ニセモノの白い椿【完結】




「ほんっと、ろくでもない男だよね。最後の最後まで! 去り際くらい、かっこよく去れないのかってーの」

コンビニで大量の酒を買いマンションに戻って来てから、リビングで二人して飲みまくっている。
アルコールがちょうど身体に回り始めて、私は心のままに喚いていた。

「あれはないわ。同じ男としても、あれ、ダメな奴。絶対選んじゃダメな男」

腕をぶんぶん振っている。
木村も珍しく少し酔っているみたいで、やたらと身振り手振りが大きい。

「あんな奴と結婚したこと、人生最大の汚点だ。こんな風に、ダメ夫木村さんに晒しちゃって、恥ずかしいんですけど!」

本当に見られたくなかった。この日のあの男とのシーンのどれもこれも。
またすぐに鮮明に蘇って来て、振り切るように缶ビールを一息に飲み干した。

「――恥ずかしいなんて思わなくていいよ。あなたの元旦那、見るの、今日が初めてじゃないから」

「……は?」

空になった缶ビールを手にしたまま、木村を凝視した。

今、聞き捨てならないことを言われた気がする。

「実はさ、生田さんに初めて会った日、あのバーで声を掛ける前に、見かけたんだ。
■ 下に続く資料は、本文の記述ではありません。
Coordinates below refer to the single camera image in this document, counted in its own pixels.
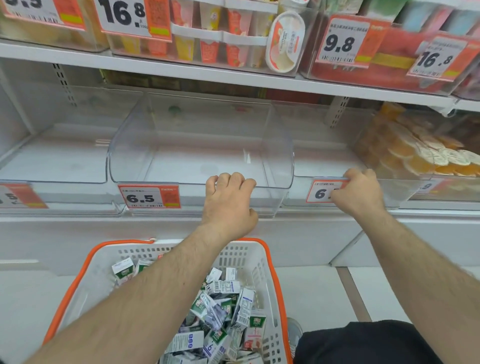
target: price number
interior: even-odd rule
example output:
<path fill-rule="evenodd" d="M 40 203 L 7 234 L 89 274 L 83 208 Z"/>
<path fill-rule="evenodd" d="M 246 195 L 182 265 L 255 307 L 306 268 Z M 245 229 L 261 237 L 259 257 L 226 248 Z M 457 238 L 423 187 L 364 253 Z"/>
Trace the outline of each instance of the price number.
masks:
<path fill-rule="evenodd" d="M 437 189 L 437 187 L 444 181 L 446 181 L 444 178 L 432 178 L 428 181 L 424 181 L 424 184 L 422 185 L 422 187 L 419 188 L 417 193 L 432 194 Z"/>
<path fill-rule="evenodd" d="M 315 180 L 310 187 L 310 191 L 307 195 L 307 203 L 321 204 L 331 203 L 331 194 L 335 190 L 342 189 L 347 180 Z"/>
<path fill-rule="evenodd" d="M 128 208 L 180 208 L 178 186 L 119 185 Z"/>
<path fill-rule="evenodd" d="M 369 22 L 332 18 L 317 60 L 326 63 L 355 63 L 369 28 Z"/>
<path fill-rule="evenodd" d="M 7 186 L 0 185 L 0 208 L 28 208 Z"/>
<path fill-rule="evenodd" d="M 144 0 L 96 0 L 95 6 L 105 32 L 151 37 Z"/>
<path fill-rule="evenodd" d="M 3 0 L 7 16 L 51 24 L 64 24 L 53 0 Z"/>
<path fill-rule="evenodd" d="M 408 73 L 415 76 L 442 78 L 467 44 L 466 40 L 438 36 L 427 46 Z"/>

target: white plastic basket
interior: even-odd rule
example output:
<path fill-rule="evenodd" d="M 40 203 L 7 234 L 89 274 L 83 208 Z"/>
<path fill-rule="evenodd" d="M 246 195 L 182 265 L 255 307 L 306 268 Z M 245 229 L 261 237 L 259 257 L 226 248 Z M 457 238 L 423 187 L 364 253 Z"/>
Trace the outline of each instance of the white plastic basket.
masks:
<path fill-rule="evenodd" d="M 113 264 L 127 257 L 135 263 L 139 258 L 156 259 L 159 254 L 168 253 L 180 242 L 120 240 L 97 245 L 88 254 L 80 273 L 65 293 L 48 328 L 44 344 L 110 294 L 115 285 Z M 264 362 L 292 364 L 287 315 L 267 244 L 254 238 L 231 242 L 220 252 L 213 266 L 236 267 L 239 280 L 255 287 L 255 307 L 264 309 L 268 316 L 264 334 Z"/>

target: person's right hand
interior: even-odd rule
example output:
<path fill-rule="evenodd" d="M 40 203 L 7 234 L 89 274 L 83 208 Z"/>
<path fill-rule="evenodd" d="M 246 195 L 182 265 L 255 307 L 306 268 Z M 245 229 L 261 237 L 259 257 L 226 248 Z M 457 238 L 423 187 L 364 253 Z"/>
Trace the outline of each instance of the person's right hand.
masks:
<path fill-rule="evenodd" d="M 332 201 L 340 210 L 356 220 L 377 211 L 385 211 L 384 194 L 373 170 L 360 172 L 350 168 L 343 176 L 350 179 L 348 185 L 332 192 Z"/>
<path fill-rule="evenodd" d="M 250 208 L 250 195 L 256 185 L 255 180 L 246 180 L 238 172 L 207 180 L 202 225 L 215 233 L 221 244 L 243 238 L 257 225 L 258 215 Z"/>
あなたのこと」

木村と初めて会った日。バーで酔いつぶれた日だ。
その日は……。

そう。そもそも酔いつぶれた原因は、やっぱり元夫のことが原因だった。

巨乳女と元夫が二人して私の前に現れた――。

「それって……」

もしかして、あの場面を見られていたということ――?

時間が巻き戻されるみたいに、あの日のことが蘇って来る。